Copy word for word, please, the lines of the entries below running from the one containing "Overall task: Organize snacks" to the one containing "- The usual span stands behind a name", both ends included.

(Source data)
....................
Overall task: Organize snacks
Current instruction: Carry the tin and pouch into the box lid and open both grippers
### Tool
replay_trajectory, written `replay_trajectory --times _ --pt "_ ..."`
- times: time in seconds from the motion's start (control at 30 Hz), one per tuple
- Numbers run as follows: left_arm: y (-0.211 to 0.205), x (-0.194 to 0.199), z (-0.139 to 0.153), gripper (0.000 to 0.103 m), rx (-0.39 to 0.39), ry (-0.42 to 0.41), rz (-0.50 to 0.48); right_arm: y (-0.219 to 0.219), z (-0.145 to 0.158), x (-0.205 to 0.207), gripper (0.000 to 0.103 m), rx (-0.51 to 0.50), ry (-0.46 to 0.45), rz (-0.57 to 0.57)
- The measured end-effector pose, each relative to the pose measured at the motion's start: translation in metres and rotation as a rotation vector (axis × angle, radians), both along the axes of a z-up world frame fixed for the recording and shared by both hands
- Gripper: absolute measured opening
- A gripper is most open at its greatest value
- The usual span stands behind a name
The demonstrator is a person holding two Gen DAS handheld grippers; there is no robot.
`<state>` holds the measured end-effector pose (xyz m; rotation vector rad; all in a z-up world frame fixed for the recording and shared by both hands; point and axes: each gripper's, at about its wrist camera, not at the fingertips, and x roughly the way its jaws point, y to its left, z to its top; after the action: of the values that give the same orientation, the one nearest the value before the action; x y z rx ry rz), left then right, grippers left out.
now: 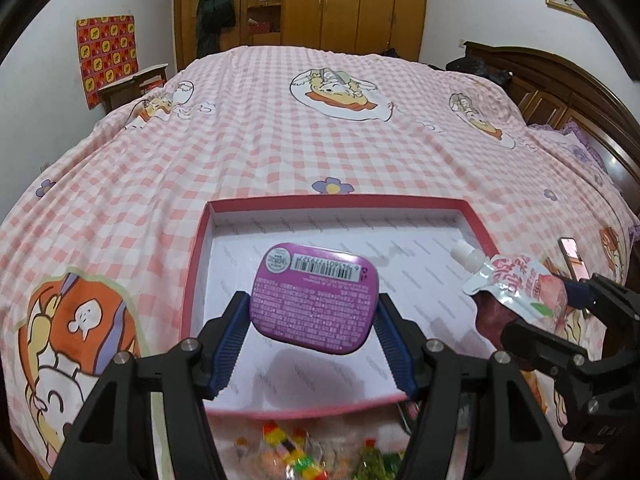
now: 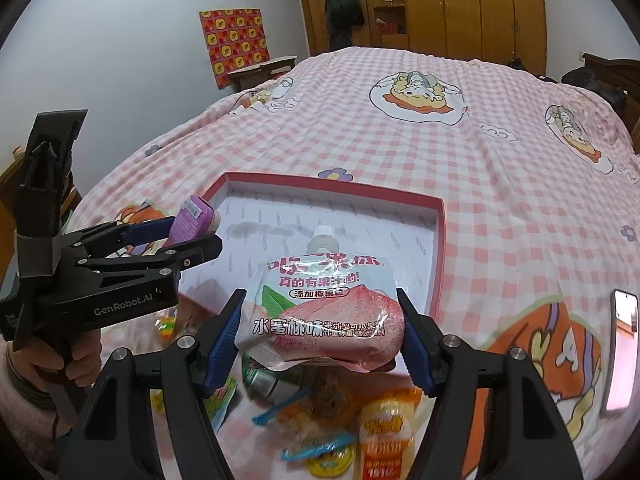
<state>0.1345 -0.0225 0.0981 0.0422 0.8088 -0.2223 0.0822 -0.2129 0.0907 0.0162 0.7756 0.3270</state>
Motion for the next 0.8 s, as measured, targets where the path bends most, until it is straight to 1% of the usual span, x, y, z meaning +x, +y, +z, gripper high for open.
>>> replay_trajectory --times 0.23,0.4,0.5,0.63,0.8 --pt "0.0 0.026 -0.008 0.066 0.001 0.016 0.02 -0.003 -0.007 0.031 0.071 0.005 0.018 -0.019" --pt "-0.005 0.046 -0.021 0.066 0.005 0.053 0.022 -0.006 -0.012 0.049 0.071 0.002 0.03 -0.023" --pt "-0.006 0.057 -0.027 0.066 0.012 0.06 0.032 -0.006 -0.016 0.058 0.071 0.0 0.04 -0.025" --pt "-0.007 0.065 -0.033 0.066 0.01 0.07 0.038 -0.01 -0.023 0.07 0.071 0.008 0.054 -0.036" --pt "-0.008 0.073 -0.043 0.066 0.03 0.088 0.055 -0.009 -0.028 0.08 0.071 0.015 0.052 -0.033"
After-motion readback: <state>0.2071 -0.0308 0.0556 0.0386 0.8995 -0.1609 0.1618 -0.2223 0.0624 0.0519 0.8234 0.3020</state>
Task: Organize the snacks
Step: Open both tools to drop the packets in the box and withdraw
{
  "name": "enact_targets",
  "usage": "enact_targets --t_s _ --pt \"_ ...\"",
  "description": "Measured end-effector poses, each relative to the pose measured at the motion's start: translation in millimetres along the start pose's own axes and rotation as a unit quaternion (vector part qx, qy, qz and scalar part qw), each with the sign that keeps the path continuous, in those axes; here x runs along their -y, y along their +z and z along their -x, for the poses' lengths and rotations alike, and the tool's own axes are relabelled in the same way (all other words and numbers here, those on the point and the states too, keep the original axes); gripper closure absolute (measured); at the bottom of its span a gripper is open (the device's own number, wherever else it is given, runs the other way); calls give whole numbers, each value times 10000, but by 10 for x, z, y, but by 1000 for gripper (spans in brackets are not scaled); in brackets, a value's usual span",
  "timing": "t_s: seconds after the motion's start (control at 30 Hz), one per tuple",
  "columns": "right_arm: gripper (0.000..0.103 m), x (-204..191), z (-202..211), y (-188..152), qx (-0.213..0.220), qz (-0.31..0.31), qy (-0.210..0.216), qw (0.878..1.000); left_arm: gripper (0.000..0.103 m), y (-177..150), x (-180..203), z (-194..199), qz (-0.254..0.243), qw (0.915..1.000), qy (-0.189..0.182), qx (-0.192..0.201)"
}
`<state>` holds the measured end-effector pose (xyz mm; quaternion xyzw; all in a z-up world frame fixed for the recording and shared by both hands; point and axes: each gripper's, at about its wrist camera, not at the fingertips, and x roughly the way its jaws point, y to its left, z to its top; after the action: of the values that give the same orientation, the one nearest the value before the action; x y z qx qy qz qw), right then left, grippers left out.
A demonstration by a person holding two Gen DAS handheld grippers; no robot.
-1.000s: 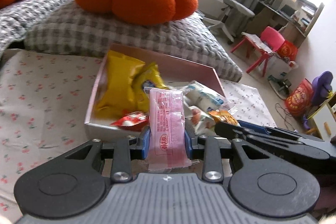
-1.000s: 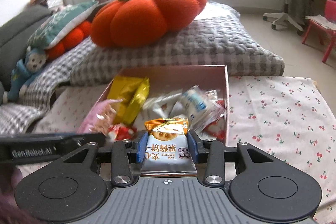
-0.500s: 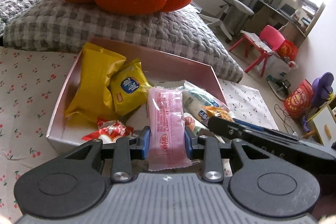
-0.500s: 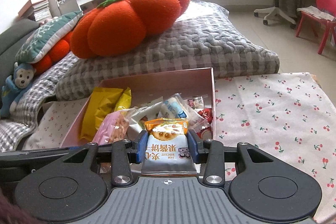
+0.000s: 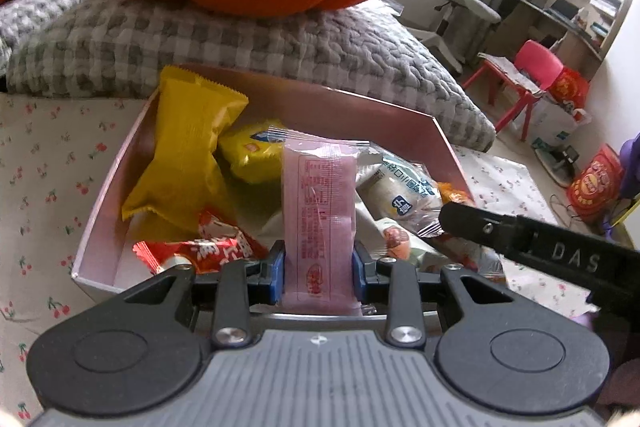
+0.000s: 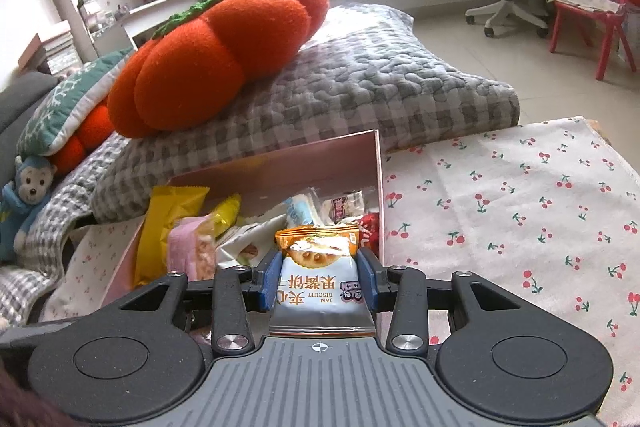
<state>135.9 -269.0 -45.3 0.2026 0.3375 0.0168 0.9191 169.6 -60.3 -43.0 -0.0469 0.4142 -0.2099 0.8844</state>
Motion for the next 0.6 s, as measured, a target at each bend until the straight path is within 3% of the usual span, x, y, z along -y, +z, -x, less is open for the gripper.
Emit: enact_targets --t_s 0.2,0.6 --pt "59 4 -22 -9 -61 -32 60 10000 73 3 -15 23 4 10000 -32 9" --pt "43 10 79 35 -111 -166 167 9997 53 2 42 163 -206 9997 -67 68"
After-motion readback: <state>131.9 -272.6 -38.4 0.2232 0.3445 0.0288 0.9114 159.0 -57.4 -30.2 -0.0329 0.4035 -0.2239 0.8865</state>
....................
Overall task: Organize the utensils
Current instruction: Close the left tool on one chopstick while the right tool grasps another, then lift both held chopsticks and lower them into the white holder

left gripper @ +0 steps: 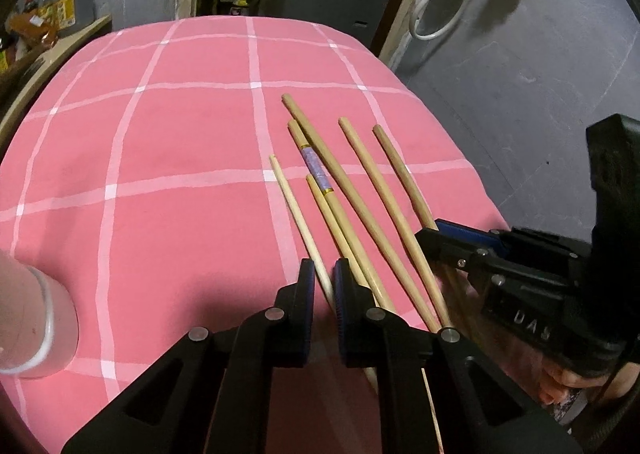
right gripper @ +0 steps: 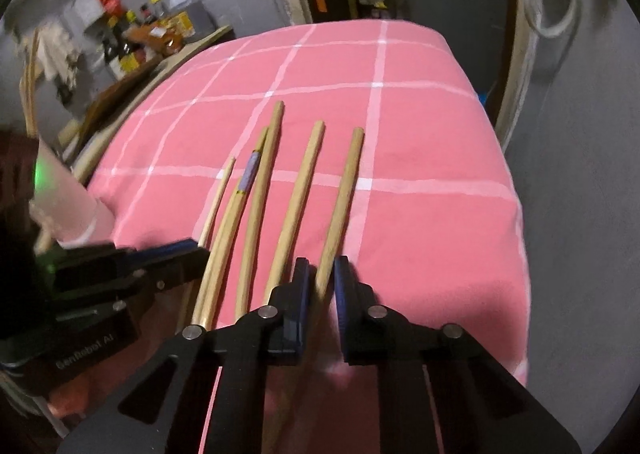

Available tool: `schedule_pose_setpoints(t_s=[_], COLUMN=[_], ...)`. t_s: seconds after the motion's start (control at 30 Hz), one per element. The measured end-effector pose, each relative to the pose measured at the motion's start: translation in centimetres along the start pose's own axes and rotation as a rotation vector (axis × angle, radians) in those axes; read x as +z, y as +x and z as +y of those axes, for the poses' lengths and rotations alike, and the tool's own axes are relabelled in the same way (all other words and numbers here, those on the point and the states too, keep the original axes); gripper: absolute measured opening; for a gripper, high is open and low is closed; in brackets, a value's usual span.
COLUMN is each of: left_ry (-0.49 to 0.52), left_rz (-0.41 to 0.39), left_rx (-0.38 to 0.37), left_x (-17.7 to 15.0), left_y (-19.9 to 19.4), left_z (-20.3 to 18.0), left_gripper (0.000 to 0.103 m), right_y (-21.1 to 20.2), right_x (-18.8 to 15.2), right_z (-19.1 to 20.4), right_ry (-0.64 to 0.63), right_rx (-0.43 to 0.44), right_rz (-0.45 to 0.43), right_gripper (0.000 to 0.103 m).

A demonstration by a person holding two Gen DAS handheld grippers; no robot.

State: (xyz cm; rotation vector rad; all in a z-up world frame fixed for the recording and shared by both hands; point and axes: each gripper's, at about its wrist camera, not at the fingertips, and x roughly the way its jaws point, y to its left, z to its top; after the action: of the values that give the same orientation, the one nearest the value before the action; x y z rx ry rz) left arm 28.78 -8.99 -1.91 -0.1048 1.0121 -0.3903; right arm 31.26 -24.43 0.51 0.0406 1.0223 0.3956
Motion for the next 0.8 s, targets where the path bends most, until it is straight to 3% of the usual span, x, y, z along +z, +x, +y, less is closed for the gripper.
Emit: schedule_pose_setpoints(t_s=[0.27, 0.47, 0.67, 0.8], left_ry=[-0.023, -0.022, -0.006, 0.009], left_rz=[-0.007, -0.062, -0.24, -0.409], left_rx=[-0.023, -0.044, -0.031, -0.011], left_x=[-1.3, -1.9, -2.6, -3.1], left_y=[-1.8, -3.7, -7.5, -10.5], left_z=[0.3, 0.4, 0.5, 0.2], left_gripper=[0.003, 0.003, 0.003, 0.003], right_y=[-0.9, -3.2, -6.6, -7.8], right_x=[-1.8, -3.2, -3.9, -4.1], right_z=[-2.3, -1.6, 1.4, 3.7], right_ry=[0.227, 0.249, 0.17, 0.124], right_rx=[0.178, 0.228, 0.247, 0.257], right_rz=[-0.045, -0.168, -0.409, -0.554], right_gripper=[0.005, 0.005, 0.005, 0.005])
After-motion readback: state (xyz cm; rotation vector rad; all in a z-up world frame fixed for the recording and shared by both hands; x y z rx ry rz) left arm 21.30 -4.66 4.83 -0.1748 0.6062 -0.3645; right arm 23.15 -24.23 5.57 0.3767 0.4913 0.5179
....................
◆ **Task response**:
Overall task: Organize snacks
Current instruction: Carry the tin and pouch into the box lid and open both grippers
### Tool
replay_trajectory, written `replay_trajectory --times _ --pt "_ ..."`
- times: time in seconds from the motion's start (control at 30 Hz), one per tuple
- Numbers run as follows: left_arm: y (-0.211 to 0.205), x (-0.194 to 0.199), z (-0.139 to 0.153), gripper (0.000 to 0.103 m), rx (-0.39 to 0.39), ry (-0.42 to 0.41), rz (-0.50 to 0.48); right_arm: y (-0.219 to 0.219), z (-0.145 to 0.158), x (-0.205 to 0.207), gripper (0.000 to 0.103 m), rx (-0.51 to 0.50), ry (-0.46 to 0.45), rz (-0.57 to 0.57)
- The measured end-effector pose, each relative to the pose measured at the motion's start: translation in metres and rotation as a rotation vector (axis × angle, radians), both along the axes of a z-up world frame fixed for the recording and shared by both hands
- Gripper: absolute measured opening
- A gripper is most open at its greatest value
- The usual span stands behind a name

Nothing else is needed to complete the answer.